This election year no doubt will be filled with a perpetual barrage of politics. From Super Tuesday to Nov. 5th, our church people will be bombarded with political ads, phone calls, news segments and presidential debates.

As pastors, how do we lead through a year like this?

Remain non-partisan as pastor

As private citizens, pastors should be involved in the political process as much as they choose to be. Watch cable news, debate over the dining room table, and vote your conscience. But in the role of pastor, we would be wise to be cautious about what you put out there. As a representative of your church, be as apolitical, or at least as non-partisan, as you can. If someone feels uncomfortable at your church because they vote the opposing candidate, you may be usurping the centrality of the Gospel.

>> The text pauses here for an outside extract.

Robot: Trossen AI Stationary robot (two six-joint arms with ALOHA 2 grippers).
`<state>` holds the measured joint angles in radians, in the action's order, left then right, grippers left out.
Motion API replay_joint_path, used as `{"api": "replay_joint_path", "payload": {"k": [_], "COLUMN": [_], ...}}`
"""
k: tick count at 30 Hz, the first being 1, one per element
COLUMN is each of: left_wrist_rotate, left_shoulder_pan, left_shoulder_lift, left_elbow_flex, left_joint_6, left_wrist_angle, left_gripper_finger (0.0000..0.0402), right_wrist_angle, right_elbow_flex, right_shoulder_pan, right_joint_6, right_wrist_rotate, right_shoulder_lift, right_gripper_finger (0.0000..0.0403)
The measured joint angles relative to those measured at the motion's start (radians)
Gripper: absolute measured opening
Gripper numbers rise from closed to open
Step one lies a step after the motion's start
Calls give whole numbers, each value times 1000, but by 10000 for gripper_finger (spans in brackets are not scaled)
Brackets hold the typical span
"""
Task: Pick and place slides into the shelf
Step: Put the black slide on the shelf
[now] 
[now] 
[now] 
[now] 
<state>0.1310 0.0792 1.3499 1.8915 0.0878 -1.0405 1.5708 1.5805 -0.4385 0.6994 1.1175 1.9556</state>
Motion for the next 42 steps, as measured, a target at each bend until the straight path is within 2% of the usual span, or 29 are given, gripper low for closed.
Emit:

Preach on the providence  of God

Political ads make it sound like the future is entirely in our hands, as though it’s all up to us as citizens and every election is the most important one in the history of humanity. If the opposing candidate wins, it will be the end of the republic!

That is a sure recipe for anxiety, and for roughly half of Americans, a severe disappointment. As spiritual leaders, we have the opportunity to encourage people that a Sovereign God sits on His throne who raises up kings and brings them down. Remind them of God’s words in Psalm 46:10, “Be still, and know that I am God.”

Commanded to pray

Pray for our nation and its leaders

Remind people that the one thing we as Christians are commanded to do when it comes to politics is pray.

Even if two Christians have vastly different opinions on candidates, they should be able to pray together.

“I urge that supplications, prayers, intercessions and thanksgivings be made for all people, for kings and all who are in high positions, that we may lead a peaceful and quiet life, godly and dignified in every way” (1 Timothy 2:1–2). Let us pray.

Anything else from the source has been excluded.